The second is through management of the low-entropy secret during mutual
authentication:

* Rotate the low-entropy secret to prevent brute force attacks.
* Use an increasing backoff to respond to authentication challenges, also to
    prevent brute force attacks.
* Use a cryptographically sound source of entropy to generate the shared secret.

The active attacker may also attempt to disrupt data exchanged over the QUIC
connection by injecting or modifying traffic.  These attacks should be mitigated
by a correct implementation of TLS 1.3.  See Appendix E of [[RFC8446]] for a
detailed security analysis of the TLS 1.3 protocol.

### Remote active network attackers ### {#remote-active-mitigations}

Unfortunately, we cannot rely on network devices to fully protect OSP agents,
because a misconfigured firewall or NAT could expose a LAN-connected agent to
the broader Internet.  OSP agents should be secure against attack from any
Internet host.

Advertising agents must set the `at` field in their mDNS TXT record to protect
themselves from off-LAN attempts to initiate [[#authentication]], which result
in user annoyance (display or input of PSK) and potential brute force attacks
against the PSK.

### Denial of service ### {#denial-of-service-mitigations}

It will be difficult to completely prevent denial service of attacks that
originate on the user's local area network.  OSP agents can refuse new
connections, close connections that receive too many messages, or limit the
number of mDNS records cached from a specific responder in an attempt to allow
existing activities to continue in spite of such an attack.

### Malicious input ### {#malicious-input-mitigations}

OSP agents should be robust against malicious input that attempts to compromise
the target device by exploiting parsing vulnerabilities.

CBOR is intended to be less vulnerable to such attacks relative to alternatives
like JSON and XML.  Still, agents should be thoroughly tested using approaches
like [fuzz testing](https://en.wikipedia.org/wiki/Fuzzing).

Where possible, OSP agents (including the content rendering components) should
use defense-in-depth techniques like <a
href="https://en.wikipedia.org/wiki/Sandbox_(computer_security)">sandboxing</a>
to prevent vulnerabilities from gaining access to user data or leading to
persistent exploits.

User Interface Considerations {#security-ui}
-----------------------------

This specification does not make any specific requirements of the security
relevant user interfaces of OSP agents.  However there are important
considerations when designing these user interfaces, as PSK-based authentication
requires users to make informed decisions about which agents to trust.
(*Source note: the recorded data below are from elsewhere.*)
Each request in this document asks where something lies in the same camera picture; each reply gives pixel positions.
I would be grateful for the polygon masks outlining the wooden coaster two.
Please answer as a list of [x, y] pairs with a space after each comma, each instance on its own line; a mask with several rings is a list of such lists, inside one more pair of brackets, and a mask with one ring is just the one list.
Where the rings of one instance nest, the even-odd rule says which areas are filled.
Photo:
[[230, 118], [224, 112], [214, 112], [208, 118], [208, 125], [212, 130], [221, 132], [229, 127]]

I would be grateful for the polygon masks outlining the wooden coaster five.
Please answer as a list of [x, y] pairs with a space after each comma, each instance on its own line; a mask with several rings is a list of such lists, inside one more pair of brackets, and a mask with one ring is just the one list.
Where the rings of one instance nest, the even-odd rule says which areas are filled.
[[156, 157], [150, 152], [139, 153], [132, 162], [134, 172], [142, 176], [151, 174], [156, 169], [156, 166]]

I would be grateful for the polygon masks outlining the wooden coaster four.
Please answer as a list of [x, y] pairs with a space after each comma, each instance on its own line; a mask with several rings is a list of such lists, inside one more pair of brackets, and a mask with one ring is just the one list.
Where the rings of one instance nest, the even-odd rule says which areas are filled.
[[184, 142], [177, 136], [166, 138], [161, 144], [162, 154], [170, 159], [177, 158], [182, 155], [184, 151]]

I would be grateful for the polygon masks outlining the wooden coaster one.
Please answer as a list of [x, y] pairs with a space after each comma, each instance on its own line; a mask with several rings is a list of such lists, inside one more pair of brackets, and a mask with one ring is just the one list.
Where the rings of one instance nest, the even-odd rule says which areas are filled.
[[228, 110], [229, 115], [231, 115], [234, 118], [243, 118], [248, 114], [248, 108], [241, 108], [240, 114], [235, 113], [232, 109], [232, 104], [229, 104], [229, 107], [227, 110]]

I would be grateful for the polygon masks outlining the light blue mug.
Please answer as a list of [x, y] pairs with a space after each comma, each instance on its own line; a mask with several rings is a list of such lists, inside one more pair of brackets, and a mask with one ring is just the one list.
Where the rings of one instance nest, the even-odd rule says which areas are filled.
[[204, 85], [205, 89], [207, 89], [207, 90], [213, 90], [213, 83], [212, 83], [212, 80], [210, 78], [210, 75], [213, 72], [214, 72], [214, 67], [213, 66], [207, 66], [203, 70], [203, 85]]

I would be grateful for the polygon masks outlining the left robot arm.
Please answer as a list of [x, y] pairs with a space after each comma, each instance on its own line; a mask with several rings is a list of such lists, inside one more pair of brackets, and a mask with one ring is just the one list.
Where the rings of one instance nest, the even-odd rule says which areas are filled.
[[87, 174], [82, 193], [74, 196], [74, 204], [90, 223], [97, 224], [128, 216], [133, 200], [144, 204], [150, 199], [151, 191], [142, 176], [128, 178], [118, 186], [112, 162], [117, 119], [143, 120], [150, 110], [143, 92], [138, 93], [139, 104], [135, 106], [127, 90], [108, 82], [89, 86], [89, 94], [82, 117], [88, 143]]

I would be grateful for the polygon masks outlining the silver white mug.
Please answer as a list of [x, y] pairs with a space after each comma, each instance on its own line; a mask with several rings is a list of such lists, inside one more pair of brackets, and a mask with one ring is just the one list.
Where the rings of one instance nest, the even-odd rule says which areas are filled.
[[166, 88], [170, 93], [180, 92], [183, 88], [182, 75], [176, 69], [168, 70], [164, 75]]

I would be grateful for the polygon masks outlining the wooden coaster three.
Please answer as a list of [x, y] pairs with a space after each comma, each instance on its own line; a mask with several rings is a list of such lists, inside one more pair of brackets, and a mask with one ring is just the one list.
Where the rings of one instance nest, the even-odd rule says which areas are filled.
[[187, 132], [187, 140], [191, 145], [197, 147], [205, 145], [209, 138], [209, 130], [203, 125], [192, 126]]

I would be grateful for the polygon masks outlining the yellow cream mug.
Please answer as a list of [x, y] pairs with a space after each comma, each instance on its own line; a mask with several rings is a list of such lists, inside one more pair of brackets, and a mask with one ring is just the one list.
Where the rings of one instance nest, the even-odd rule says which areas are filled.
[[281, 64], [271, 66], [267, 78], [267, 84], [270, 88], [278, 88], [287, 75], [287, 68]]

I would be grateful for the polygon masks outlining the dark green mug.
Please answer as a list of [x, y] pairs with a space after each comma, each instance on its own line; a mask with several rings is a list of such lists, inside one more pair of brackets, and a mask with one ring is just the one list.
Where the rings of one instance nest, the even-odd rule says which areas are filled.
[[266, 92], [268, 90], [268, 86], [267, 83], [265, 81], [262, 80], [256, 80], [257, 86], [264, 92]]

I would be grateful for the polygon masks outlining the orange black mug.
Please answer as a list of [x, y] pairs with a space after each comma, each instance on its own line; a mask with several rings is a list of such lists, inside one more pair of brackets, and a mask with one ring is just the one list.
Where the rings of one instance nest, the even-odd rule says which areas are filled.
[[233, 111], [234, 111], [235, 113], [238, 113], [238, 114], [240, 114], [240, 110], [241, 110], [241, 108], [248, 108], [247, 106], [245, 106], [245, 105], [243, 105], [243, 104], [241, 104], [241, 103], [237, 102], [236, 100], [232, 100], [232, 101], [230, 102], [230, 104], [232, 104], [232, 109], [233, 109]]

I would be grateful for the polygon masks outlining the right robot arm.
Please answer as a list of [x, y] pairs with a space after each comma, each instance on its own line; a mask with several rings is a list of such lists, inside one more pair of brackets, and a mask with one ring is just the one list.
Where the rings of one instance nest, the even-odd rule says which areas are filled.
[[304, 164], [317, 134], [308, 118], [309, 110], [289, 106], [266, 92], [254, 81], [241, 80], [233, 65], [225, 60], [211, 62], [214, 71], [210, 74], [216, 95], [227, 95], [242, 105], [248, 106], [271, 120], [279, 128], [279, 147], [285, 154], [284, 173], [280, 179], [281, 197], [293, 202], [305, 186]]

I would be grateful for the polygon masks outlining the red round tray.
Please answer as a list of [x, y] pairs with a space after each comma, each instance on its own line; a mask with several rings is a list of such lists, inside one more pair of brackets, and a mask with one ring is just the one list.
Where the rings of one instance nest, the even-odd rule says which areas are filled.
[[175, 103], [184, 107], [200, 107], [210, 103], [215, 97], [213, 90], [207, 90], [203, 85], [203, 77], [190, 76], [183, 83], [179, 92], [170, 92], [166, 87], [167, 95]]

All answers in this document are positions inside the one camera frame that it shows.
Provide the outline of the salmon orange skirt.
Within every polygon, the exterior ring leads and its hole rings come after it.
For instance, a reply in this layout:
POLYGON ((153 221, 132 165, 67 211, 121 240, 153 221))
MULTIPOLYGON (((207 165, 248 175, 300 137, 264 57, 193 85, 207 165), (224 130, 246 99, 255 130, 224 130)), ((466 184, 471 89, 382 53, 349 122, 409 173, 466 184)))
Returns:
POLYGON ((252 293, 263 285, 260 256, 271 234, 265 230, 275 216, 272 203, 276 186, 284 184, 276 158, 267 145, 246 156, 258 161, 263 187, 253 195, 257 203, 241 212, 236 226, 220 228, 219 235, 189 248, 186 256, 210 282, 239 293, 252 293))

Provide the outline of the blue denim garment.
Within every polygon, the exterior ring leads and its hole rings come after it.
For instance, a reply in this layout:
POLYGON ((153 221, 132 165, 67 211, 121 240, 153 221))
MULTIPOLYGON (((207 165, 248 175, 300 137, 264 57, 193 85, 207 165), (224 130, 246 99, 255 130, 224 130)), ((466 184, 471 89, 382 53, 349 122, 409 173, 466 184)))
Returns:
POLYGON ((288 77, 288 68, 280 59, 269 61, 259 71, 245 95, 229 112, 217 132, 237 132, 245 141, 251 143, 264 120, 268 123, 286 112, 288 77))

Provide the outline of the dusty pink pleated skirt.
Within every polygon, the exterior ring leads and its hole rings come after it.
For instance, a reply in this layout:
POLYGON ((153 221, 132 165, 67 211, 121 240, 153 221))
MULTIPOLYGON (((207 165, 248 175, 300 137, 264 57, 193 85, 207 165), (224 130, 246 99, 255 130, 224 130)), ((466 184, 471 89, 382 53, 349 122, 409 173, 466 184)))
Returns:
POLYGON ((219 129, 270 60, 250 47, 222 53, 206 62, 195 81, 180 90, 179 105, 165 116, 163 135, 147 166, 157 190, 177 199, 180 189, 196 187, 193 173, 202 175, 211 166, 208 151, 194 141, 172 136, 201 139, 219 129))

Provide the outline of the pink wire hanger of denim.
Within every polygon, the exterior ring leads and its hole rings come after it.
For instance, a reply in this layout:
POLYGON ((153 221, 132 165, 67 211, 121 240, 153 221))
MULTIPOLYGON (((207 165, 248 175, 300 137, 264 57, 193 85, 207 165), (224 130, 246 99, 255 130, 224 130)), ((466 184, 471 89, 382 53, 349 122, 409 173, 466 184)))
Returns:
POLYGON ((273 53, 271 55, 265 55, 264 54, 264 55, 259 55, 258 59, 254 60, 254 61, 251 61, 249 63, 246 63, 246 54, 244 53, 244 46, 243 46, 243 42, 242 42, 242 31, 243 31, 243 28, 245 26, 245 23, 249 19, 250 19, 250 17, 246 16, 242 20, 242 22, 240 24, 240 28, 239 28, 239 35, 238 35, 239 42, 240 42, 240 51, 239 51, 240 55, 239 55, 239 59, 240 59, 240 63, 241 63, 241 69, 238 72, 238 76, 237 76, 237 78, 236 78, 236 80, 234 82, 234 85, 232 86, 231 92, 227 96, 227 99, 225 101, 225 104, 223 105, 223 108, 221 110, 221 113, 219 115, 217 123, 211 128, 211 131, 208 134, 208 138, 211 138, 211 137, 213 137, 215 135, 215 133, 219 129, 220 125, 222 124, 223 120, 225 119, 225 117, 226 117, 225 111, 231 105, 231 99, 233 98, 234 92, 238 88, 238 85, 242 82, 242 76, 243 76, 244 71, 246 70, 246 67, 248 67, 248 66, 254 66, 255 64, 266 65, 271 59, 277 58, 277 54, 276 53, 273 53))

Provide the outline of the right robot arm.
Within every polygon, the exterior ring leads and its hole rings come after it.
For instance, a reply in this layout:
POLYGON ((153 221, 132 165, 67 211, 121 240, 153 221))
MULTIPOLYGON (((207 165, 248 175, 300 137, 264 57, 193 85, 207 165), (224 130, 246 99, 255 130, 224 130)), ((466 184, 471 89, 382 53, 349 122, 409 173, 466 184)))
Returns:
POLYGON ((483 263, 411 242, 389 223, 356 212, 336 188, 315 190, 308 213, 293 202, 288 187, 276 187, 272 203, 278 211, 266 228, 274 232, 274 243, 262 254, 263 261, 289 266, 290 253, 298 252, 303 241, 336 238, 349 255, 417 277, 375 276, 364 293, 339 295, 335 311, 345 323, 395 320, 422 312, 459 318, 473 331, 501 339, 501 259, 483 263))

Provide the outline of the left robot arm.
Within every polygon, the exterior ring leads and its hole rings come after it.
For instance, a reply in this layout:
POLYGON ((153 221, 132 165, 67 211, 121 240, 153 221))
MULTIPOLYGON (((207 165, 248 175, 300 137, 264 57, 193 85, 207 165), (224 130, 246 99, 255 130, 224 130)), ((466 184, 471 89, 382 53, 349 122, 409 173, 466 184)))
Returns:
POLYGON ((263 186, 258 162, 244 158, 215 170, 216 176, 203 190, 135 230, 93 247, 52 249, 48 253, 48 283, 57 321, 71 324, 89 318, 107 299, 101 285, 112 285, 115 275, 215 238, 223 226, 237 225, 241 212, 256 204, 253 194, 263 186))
1. Before an agent has authenticated another device, the agent should make it
    clear that any `agent-info` or other data from that device has not been
    verified by authentication.  (See below for how this applies to DNS-SD
    Instance Names.)
1. A [=suspicious agent=] should be displayed differently from trusted
    agents that are not suspicious, or not displayed at all.
1. The user interface to present a PSK during authentication should be done in
    trusted UI and be difficult to spoof.  It should be clear to the user which
    physical device is presenting the PSK.
1. The user interface to input a PSK during authentication should be done in
    trusted UI and be difficult to spoof.
1. The user should be required to take action to input the PSK, to prevent the
    user from blindly clicking through this step.
1. The user interfaces to render and input a PSK should meet accessibility
    guidelines.

### Instance and Display Names  ### {#instance-names}

Because DNS-SD [=Instance Names=] are the primary information that the user
sees prior to authentication, careful presentation of these names is necessary.

Agents must treat Instance Names as unverified information, and should check
that the Instance Name is a prefix of the display name received through the
[=agent-info=] message after a successful QUIC connection.  Once an agent has done
this check, it can show the name as a <dfn noexport>verified display name</dfn>.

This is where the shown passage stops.